* [Your instructions]:
Nothing but the lines from the one containing "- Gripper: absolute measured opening" to the end of the data should be copied, exactly, and the pictures stay out.

* [Data extract]:
-------

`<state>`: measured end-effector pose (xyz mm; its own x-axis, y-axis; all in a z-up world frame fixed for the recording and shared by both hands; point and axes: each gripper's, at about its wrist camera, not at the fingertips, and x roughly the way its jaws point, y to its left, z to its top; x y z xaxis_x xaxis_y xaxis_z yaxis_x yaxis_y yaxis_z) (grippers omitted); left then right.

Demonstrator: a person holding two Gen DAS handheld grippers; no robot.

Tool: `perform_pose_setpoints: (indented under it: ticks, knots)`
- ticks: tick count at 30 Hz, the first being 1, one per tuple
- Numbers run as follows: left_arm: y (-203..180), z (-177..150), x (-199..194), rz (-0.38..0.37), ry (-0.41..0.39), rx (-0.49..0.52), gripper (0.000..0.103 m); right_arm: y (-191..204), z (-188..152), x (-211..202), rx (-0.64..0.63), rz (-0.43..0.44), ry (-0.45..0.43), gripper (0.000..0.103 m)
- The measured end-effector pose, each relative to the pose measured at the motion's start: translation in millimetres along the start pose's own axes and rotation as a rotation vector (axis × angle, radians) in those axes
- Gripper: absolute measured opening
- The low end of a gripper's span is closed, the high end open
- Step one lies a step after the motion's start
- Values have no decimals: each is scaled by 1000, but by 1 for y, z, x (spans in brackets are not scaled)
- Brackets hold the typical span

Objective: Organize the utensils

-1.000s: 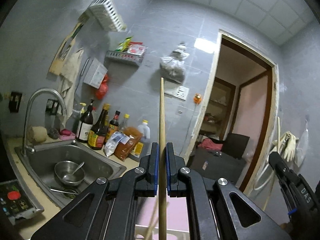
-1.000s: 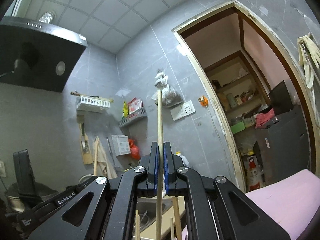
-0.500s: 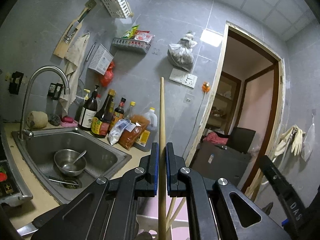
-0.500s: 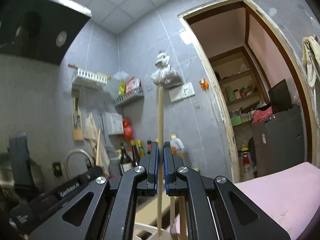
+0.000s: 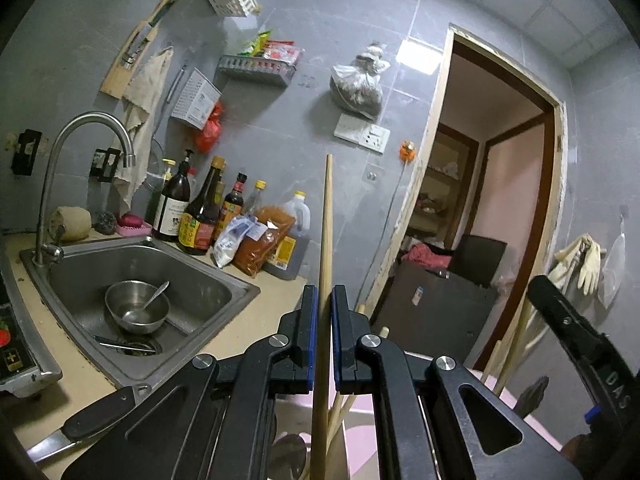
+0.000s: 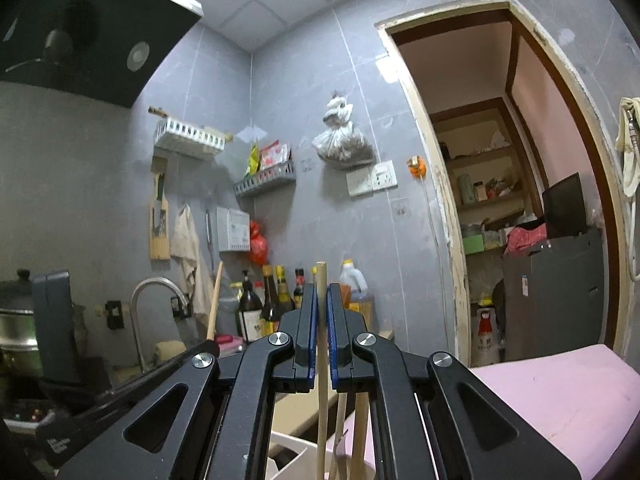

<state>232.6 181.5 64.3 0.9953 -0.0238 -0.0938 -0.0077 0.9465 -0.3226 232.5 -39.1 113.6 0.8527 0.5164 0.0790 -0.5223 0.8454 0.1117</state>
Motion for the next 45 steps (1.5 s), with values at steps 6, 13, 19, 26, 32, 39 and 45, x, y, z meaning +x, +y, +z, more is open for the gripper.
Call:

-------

* [Answer for the task]:
- Gripper: absolute measured opening
- The low end of a gripper's span is closed, the high end open
- Step one lies a step after the motion's start
- Values have no decimals: each is scaled by 1000, but by 1 for y, z, x (spans in brackets are not scaled)
- Brackets hold the typical span

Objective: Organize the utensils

-1.000s: 
-1.000s: 
-0.500s: 
-0.500s: 
+0.000s: 
+0.000s: 

<state>232.6 181.5 64.3 0.9953 -0.0238 -0.0938 -0.0077 0.9465 -0.3226 232.5 -39.1 113.6 0.8527 0.5164 0.0790 -0.5223 0.8454 0.1117</state>
Motion for the next 45 steps (1.5 s), with values at steps 6, 13, 19, 26, 32, 39 and 45, x, y, z meaning +x, +y, +z, more is open for the gripper.
Call:

The work is done, and the output is complete.